EXERCISE DIRECTIONS: Across the entries that follow, work out the number of lines containing the string "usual", and state it alone.

+++ SOURCE RECORDS

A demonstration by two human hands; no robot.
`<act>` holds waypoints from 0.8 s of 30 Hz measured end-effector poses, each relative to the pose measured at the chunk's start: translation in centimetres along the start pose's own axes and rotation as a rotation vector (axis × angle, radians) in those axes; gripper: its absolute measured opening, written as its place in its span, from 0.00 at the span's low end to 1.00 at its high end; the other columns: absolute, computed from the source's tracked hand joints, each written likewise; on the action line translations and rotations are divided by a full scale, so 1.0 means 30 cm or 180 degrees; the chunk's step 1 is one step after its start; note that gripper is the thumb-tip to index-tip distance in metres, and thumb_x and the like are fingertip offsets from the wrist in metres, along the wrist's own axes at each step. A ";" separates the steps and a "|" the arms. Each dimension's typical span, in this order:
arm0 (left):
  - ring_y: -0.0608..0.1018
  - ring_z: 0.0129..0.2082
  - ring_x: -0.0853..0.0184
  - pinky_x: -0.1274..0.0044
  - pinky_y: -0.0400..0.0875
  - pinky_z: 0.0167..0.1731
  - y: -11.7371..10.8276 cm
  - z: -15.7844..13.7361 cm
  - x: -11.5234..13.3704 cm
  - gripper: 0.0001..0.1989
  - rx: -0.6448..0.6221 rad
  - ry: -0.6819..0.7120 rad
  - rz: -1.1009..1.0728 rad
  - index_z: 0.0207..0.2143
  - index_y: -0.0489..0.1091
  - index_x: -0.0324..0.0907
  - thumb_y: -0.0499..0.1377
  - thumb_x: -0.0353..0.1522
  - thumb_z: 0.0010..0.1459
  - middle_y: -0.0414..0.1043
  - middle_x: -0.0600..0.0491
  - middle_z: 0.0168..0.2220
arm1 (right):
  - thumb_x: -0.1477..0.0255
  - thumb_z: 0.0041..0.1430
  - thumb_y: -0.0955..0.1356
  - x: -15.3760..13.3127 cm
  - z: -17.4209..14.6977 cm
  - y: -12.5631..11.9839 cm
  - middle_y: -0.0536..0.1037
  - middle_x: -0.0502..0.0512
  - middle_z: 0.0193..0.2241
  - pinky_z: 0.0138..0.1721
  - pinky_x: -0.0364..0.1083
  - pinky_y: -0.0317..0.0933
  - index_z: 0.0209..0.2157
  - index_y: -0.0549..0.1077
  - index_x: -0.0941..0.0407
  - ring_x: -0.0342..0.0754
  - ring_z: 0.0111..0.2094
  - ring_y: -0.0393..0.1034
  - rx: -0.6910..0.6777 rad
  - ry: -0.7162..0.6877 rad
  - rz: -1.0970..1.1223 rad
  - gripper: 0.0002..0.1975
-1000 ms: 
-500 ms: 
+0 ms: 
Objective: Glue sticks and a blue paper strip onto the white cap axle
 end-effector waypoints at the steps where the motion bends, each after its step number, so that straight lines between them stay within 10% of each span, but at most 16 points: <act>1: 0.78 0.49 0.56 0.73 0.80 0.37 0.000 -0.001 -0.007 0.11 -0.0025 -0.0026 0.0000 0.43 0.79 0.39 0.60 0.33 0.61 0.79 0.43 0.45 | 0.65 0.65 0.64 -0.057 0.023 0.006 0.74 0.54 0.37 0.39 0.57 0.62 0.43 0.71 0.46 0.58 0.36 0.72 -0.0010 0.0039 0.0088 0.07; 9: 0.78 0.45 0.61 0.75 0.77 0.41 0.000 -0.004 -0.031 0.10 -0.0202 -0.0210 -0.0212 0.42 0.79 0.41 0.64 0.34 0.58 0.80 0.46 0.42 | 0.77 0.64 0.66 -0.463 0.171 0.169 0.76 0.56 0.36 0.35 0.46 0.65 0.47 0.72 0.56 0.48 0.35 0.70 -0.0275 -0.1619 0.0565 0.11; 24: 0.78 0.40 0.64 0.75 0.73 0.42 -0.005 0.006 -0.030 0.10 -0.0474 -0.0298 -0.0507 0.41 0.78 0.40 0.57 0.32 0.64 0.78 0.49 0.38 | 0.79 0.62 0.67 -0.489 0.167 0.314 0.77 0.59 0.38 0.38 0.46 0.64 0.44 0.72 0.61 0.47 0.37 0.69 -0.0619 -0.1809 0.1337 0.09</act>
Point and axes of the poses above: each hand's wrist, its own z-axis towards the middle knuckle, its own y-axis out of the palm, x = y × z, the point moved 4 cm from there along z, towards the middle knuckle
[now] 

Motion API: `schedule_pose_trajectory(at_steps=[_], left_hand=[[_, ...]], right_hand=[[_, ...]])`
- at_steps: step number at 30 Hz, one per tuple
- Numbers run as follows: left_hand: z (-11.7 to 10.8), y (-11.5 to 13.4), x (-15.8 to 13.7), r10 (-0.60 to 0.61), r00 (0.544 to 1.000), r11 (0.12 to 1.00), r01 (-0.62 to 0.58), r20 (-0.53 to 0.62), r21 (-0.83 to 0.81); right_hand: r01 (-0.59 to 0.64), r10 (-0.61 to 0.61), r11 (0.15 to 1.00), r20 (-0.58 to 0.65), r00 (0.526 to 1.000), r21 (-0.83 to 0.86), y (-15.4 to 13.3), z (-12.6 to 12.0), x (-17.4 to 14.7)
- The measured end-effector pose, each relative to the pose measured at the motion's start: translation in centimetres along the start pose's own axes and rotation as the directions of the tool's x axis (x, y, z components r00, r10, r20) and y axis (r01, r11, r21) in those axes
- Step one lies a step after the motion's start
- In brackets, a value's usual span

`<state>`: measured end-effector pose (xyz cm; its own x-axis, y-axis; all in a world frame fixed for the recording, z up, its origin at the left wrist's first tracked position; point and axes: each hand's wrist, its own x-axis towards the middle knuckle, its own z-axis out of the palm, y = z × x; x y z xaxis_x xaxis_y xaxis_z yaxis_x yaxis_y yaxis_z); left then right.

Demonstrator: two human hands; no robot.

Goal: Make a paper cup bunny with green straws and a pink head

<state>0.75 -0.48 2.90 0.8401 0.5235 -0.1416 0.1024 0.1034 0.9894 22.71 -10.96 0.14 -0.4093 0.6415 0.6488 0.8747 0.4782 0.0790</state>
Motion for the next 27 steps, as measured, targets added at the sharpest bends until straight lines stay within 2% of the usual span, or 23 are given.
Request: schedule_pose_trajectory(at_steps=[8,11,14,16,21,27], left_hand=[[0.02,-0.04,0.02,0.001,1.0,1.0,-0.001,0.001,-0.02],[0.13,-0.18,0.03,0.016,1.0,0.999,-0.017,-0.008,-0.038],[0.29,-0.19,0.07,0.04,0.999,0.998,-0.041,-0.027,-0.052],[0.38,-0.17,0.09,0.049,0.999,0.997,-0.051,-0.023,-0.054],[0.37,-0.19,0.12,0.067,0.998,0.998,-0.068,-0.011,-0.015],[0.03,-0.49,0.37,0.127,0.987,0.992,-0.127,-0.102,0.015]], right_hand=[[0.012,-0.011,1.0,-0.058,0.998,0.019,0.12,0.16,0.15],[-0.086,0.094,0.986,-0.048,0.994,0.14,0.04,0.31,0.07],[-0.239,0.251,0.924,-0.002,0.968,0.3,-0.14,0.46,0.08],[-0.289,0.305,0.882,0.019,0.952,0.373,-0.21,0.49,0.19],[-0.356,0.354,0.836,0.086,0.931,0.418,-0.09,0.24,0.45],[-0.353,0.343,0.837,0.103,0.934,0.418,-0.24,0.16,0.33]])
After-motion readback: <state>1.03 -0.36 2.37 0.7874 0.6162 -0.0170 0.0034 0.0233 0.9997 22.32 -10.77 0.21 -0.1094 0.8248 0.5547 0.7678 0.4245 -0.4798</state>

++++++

SOLUTION BELOW: 2